Requirement:
Copy out the data below. Keep every word as it is.

Supplied data:
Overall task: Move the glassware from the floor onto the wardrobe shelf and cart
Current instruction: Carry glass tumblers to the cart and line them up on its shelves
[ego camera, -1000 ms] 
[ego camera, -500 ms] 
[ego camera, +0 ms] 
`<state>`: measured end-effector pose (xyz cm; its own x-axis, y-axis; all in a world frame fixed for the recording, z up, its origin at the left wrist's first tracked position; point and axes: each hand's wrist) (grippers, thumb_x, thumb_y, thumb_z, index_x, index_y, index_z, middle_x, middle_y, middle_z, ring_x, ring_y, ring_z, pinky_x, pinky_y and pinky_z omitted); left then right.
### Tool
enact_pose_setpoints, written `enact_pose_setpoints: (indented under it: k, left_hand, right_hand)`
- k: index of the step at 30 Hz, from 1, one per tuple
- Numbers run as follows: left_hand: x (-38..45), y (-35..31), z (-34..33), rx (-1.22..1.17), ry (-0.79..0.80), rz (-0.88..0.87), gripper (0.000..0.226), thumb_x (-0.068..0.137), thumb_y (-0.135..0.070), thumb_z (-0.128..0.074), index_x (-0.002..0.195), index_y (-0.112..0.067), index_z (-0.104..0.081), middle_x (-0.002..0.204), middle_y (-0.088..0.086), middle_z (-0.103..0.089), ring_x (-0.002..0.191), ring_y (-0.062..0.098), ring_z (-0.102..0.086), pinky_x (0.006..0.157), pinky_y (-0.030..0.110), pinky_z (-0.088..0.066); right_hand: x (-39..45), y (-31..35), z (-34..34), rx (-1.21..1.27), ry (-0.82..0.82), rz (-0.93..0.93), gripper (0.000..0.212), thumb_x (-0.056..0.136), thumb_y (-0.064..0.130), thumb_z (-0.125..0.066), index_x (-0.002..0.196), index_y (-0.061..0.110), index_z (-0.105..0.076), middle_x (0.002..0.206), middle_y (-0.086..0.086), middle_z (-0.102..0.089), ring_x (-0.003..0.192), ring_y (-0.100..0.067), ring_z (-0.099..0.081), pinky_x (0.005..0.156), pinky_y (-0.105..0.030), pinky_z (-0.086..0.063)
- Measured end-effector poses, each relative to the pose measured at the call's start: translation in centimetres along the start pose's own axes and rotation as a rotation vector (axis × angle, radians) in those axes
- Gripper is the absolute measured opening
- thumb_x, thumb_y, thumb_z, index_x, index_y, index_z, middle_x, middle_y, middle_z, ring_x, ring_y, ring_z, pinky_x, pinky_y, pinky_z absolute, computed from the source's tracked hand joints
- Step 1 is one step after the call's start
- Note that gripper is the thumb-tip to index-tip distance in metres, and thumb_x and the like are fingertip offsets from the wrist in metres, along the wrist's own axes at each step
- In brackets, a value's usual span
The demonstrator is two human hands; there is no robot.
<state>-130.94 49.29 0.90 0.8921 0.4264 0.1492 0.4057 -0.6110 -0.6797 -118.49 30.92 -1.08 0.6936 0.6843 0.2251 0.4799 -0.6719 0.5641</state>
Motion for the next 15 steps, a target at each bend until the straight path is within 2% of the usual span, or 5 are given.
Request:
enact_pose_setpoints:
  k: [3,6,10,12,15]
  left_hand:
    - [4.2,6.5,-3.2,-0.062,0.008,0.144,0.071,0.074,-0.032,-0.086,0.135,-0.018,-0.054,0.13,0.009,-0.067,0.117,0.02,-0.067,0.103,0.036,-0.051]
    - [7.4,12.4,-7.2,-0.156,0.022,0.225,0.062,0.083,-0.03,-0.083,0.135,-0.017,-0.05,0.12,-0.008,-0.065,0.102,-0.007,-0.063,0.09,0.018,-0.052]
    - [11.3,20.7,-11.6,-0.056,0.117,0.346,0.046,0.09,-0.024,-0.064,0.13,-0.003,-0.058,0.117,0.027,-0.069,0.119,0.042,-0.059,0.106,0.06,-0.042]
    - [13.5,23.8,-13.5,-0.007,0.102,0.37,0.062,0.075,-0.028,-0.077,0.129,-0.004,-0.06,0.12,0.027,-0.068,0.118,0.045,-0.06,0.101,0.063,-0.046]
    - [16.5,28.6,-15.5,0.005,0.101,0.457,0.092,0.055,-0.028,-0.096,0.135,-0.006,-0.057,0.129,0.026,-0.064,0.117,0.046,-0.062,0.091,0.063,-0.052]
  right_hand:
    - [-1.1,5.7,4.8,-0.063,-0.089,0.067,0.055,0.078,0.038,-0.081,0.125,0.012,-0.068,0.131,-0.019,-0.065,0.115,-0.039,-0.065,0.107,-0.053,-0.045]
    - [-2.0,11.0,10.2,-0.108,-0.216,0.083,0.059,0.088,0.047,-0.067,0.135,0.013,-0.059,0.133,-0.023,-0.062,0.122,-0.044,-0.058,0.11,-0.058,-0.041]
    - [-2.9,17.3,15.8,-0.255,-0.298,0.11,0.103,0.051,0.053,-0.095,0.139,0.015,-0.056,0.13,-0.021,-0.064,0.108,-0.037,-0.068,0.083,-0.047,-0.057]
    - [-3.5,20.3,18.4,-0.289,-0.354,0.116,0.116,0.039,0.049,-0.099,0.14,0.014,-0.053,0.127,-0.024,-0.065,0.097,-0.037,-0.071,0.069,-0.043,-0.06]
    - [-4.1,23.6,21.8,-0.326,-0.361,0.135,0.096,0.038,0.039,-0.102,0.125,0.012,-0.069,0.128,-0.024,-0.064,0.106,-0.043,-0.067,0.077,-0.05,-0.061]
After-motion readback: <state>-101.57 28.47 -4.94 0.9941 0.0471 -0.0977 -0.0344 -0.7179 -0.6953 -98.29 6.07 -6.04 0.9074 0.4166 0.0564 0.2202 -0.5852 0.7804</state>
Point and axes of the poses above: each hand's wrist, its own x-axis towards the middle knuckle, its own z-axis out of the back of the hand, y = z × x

Solution to the problem:
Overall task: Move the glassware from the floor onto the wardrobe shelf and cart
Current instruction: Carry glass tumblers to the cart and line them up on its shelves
[ego camera, -1000 ms] 
[ego camera, -500 ms] 
[ego camera, +0 ms] 
`<state>`: measured end-effector pose (xyz cm; its own x-axis, y-axis; all in a world frame fixed for the recording, z up, its origin at the left wrist's first tracked position; point and axes: each hand's wrist) (grippers, thumb_x, thumb_y, thumb_z, index_x, index_y, index_z, middle_x, middle_y, middle_z, ring_x, ring_y, ring_z, pinky_x, pinky_y and pinky_z omitted); left then right.
### Tool
enact_pose_setpoints, written `enact_pose_setpoints: (indented under it: k, left_hand, right_hand)`
- k: index of the step at 30 Hz, from 1, one per tuple
- Numbers run as follows: left_hand: x (-38..45), y (-35..31), z (-34..33), rx (-1.22..1.17), ry (-0.79..0.80), rz (-0.88..0.87), gripper (0.000..0.226), thumb_x (-0.068..0.137), thumb_y (-0.135..0.070), thumb_z (-0.128..0.074), index_x (-0.002..0.195), index_y (-0.112..0.067), index_z (-0.104..0.081), middle_x (-0.002..0.204), middle_y (-0.088..0.086), middle_z (-0.103..0.089), ring_x (-0.002..0.191), ring_y (-0.062..0.098), ring_z (-0.102..0.086), pinky_x (0.006..0.157), pinky_y (-0.030..0.110), pinky_z (-0.088..0.066); right_hand: x (-39..45), y (-31..35), z (-34..34), rx (-1.21..1.27), ry (-0.82..0.82), rz (-0.93..0.93), gripper (0.000..0.212), thumb_x (-0.056..0.136), thumb_y (-0.064..0.130), thumb_z (-0.125..0.066), index_x (-0.002..0.196), index_y (-0.061..0.110), index_z (-0.105..0.076), middle_x (0.002..0.206), middle_y (-0.086..0.086), middle_z (-0.102..0.089), ring_x (-0.003..0.192), ring_y (-0.100..0.067), ring_z (-0.099..0.081), pinky_x (0.005..0.156), pinky_y (-0.105..0.030), pinky_z (-0.086..0.063)
- Measured end-effector poses, each relative to the pose measured at the call's start: translation in centimetres along the start pose's own axes and rotation as a rotation vector (axis × angle, radians) in those axes
- Gripper is the absolute measured opening
- thumb_x, thumb_y, thumb_z, index_x, index_y, index_z, middle_x, middle_y, middle_z, ring_x, ring_y, ring_z, pinky_x, pinky_y, pinky_z absolute, computed from the source's tracked hand joints
- Step 1 is one step after the call's start
- Note that gripper is the thumb-tip to index-tip distance in metres, and thumb_x and the like are fingertip offsets from the wrist in metres, along the wrist's own axes at each step
- In brackets, a value's usual span
The demonstrator is two human hands; there is no robot.
<state>-130.94 49.29 0.90 0.8921 0.4264 0.1492 0.4057 -0.6110 -0.6797 -118.49 30.92 -1.08 0.6936 0.6843 0.2251 0.4799 -0.6719 0.5641</state>
Motion for the next 15 steps, a target at each bend until the straight path is within 2% of the usual span, or 5 are given.
Request:
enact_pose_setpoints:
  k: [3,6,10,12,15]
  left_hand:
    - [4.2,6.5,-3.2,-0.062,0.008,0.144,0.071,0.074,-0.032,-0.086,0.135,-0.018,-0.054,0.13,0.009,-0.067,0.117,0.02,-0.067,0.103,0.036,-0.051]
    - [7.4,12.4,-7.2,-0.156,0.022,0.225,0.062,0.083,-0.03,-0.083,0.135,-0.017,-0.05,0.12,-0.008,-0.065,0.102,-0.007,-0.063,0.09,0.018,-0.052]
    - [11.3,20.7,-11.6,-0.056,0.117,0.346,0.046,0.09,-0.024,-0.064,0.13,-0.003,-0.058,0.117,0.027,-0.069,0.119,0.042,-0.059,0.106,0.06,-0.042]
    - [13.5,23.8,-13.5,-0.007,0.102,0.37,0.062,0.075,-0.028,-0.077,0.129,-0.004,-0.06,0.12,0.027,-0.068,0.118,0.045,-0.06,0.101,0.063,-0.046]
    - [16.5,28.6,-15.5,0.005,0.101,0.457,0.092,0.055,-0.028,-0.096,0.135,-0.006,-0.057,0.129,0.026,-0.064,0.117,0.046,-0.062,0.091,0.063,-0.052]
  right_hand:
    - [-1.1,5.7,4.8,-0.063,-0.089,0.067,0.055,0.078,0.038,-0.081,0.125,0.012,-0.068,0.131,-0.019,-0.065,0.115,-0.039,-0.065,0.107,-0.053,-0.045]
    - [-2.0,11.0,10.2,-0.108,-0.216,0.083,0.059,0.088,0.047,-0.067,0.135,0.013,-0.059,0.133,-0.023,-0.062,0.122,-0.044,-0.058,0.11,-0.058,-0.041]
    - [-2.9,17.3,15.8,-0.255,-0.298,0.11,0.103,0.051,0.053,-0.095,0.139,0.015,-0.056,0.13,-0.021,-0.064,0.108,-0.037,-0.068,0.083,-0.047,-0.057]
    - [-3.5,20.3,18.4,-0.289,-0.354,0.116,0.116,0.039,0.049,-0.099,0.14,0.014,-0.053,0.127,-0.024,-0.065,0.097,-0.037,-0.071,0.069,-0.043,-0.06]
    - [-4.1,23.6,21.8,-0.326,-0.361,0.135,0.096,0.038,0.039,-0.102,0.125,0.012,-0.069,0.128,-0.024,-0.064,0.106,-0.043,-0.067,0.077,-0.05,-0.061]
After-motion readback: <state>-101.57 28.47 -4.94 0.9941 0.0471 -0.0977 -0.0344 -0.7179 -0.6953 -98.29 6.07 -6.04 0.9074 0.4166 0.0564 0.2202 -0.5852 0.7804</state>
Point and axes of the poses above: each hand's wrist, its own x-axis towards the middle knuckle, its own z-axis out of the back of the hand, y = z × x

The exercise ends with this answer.